RESEARCH ETHICS

Can We Bank on Objectivity?

Proposed NIH Rules Aim to Curb Influence of Industry Dollars

blank check made out to NIH-supported scientist for favorable findings from your industry funder SOURCE: AP/Gail Burton Managing financial conflicts of interest is a complicated policy matter, as researchers and their institutions often receive both public and private funding to support research that leads to new treatments. But research also indicates these conflicts are widespread and ingrained. How far should we go in addressing the issue?

Trust is the crown jewel of the research enterprise. Financial arrangements related to research that call into question the integrity of investigators or research institutions are damaging, not only because they may potentially harm research participants, but because they are associated with the appearance of impropriety. Either way, trust is compromised.
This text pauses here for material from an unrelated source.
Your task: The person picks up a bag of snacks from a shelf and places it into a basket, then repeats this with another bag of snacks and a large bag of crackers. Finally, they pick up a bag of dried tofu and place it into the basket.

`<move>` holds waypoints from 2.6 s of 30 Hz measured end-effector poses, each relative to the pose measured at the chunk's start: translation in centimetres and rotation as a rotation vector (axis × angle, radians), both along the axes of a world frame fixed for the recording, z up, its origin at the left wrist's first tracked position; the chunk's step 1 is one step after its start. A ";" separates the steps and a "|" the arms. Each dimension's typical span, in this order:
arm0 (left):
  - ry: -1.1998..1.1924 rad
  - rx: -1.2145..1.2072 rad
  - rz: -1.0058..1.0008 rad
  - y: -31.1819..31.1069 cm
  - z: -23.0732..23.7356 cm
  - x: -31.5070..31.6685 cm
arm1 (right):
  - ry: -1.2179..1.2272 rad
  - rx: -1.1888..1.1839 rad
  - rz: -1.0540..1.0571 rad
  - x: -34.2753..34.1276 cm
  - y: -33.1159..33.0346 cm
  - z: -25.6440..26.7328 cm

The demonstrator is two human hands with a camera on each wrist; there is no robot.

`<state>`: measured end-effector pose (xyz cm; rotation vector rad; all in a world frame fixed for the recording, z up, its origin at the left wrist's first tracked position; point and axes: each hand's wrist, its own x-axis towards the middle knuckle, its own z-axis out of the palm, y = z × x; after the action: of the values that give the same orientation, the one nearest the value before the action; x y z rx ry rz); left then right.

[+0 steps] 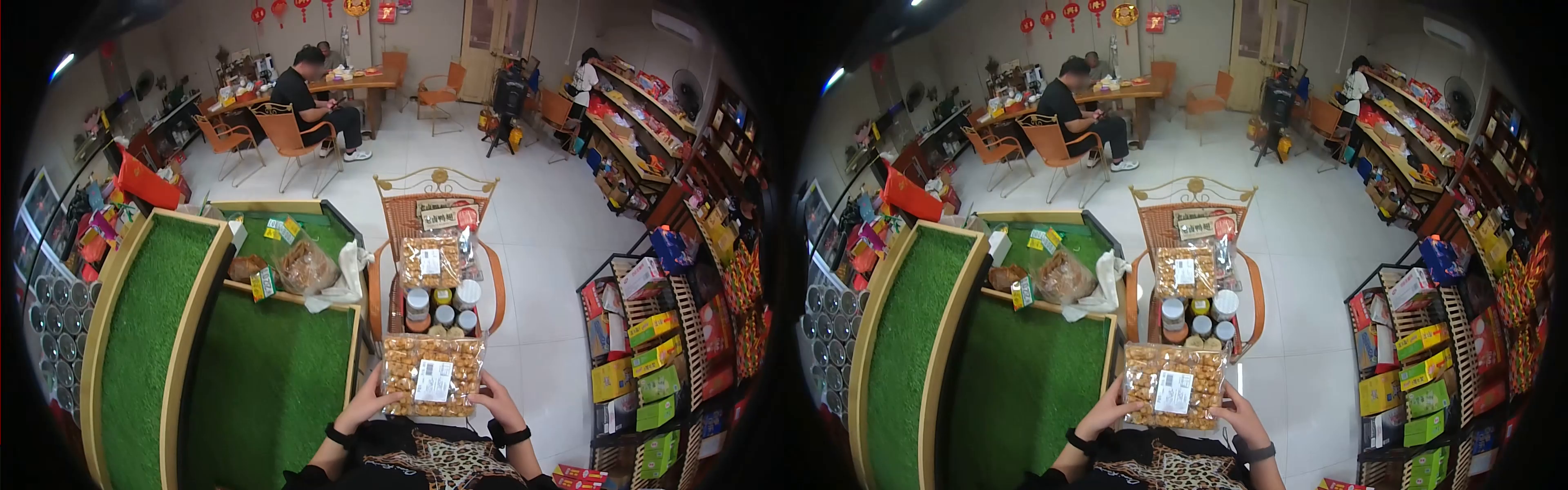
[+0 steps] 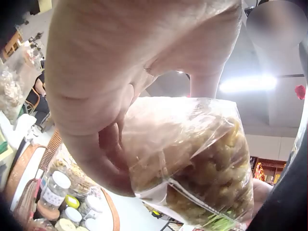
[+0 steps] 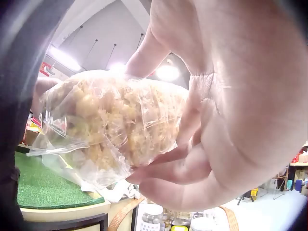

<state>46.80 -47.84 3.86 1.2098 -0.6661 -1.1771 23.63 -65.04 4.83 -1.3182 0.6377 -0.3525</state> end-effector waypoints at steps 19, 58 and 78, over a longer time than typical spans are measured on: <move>0.074 0.259 0.030 -5.2 -2.2 5.8 | 0.029 0.191 0.118 7.7 -8.9 -3.2; -0.514 0.770 0.234 -41.4 -5.7 23.4 | 0.283 -0.119 -0.016 27.7 -40.2 -12.3; -0.423 0.464 0.438 -36.7 -11.6 23.0 | 0.353 -0.228 -0.071 27.2 -39.1 -9.0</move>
<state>69.80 -84.57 -7.74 1.9184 -0.4042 -0.7236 50.87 -104.18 -4.16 -1.5961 0.9640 -0.2565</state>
The National Institutes of Health recently published advanced notice of rulemaking and a request for comments concerning the responsibility of applicants for promoting research objectivity related to Public Health Services funding.[1] This push for more stringent regulation of financial conflicts of interest, referred to as COIs, is predictable, given the intense scrutiny Congress has placed on these financial conflicts.

Resources

The NIH proposed rules on conflicts of interest in the Federal Registrar.

P.M. Tereskerz, et al., “Prevalence of Industry Support and its Relationship to Research Integrity,” Accountability in Research 16(March-April, 2009):78.
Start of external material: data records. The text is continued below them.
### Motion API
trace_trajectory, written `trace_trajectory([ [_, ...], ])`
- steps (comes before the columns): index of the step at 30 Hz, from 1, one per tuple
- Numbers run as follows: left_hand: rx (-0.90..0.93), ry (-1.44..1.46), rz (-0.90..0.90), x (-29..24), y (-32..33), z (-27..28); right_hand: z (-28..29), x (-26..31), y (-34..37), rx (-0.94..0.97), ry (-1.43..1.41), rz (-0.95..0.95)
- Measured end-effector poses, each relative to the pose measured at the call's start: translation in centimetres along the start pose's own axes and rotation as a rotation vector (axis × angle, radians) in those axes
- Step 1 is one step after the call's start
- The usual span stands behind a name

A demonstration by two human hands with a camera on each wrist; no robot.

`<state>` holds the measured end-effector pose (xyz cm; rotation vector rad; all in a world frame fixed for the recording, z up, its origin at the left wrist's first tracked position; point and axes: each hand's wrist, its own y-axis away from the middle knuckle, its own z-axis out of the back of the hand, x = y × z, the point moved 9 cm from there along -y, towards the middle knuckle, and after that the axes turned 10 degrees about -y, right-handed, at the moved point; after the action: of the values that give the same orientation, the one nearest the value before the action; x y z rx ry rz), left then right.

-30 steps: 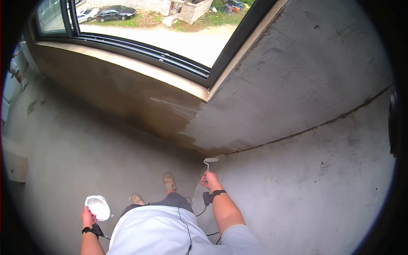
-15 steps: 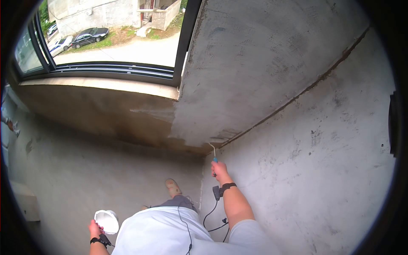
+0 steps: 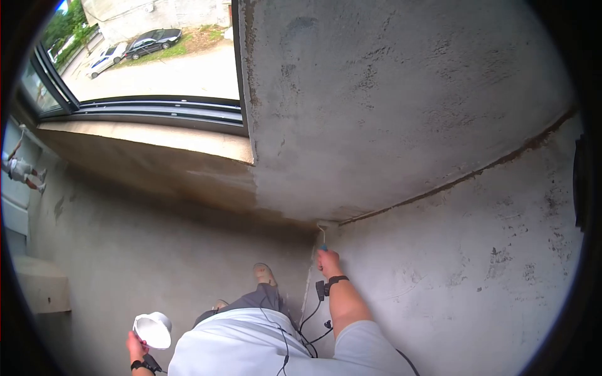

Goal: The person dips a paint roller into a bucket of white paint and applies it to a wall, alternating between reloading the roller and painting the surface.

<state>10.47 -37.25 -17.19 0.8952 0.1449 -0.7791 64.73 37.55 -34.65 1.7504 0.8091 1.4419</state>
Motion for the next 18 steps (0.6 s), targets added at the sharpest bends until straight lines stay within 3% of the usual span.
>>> trace_trajectory([
  [3, -0.039, -0.12, 0.037, -0.5, 2.3, 0.7, 1.0, -0.3, -2.3, 0.001, 0.063, -0.002],
  [12, -0.117, -0.078, 0.04, 3.0, 1.5, -1.8, 1.7, -1.7, -9.2, -0.044, 0.068, -0.087],
  [18, -0.007, -0.105, 0.025, 1.5, 2.9, -2.6, 0.2, 0.2, -6.3, -0.055, 0.122, -0.096],
])
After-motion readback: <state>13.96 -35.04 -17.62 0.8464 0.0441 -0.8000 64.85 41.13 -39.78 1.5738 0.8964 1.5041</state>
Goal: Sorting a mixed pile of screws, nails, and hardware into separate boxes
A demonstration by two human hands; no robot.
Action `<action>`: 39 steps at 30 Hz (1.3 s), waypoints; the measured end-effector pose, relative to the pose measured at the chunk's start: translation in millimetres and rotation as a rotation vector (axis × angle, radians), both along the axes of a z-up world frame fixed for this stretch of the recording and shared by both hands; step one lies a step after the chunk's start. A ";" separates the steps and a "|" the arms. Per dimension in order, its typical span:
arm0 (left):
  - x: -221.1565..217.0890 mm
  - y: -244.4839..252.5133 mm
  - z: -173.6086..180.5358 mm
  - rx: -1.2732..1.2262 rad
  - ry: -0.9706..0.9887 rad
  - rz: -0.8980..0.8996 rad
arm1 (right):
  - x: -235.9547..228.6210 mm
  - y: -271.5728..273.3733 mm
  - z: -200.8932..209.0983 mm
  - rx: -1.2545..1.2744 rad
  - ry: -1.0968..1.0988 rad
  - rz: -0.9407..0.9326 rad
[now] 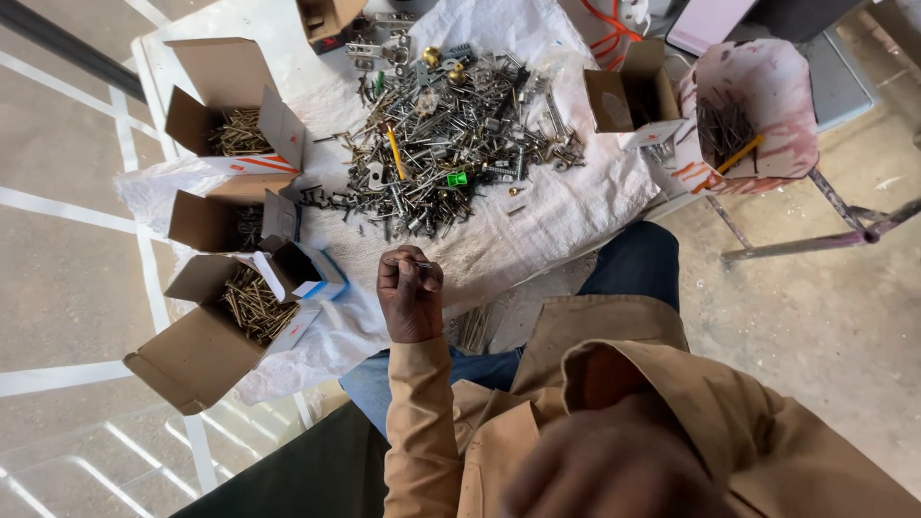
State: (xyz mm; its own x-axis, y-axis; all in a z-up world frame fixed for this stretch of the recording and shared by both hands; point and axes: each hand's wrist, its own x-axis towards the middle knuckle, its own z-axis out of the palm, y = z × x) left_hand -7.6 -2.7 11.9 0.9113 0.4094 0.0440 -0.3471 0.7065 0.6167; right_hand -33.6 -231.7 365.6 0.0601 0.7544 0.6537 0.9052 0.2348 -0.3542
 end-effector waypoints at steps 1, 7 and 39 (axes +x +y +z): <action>-0.1 1.1 -2.9 0.004 -0.012 -0.003 | 3.6 11.4 -17.8 0.011 0.068 0.032; 3.0 9.4 -2.5 0.077 -0.034 -0.037 | 30.8 87.4 -157.1 0.090 0.340 -0.168; 3.3 -0.4 4.6 0.033 -0.077 0.008 | 159.9 63.8 -317.6 -0.282 -0.091 -0.974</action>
But managing conflicts of interest is a complicated policy matter, as researchers and their institutions often receive both public and private funding to support research that leads to new treatments. The proposed rules provide much-needed guidance that has been lacking in the past and support greater disclosure and transparency. But they fail to address other complex matters, such as the route corporate dollars can follow through non-profit institutions and into the salaries of biomedical researchers. Further, my colleagues and I have conducted research demonstrating that financial conflicts are widespread, ingrained within the research infrastructure, and in some cases endanger the well being of research participants.

A recent Congressional investigation, led by Senator Chuck Grassley (R-IA), revealed several unfortunate failures to disclose financial arrangements by investigators. In one reported case, a highly influential Harvard child psychiatrist, Dr. Joseph Biederman, whose research contributed to the increased use of antipsychotic medicines in children, earned at least $1.6 million in consulting fees from drug makers from 2000 to 2007. However, he allegedly did not report much of this income to his university officials.[2]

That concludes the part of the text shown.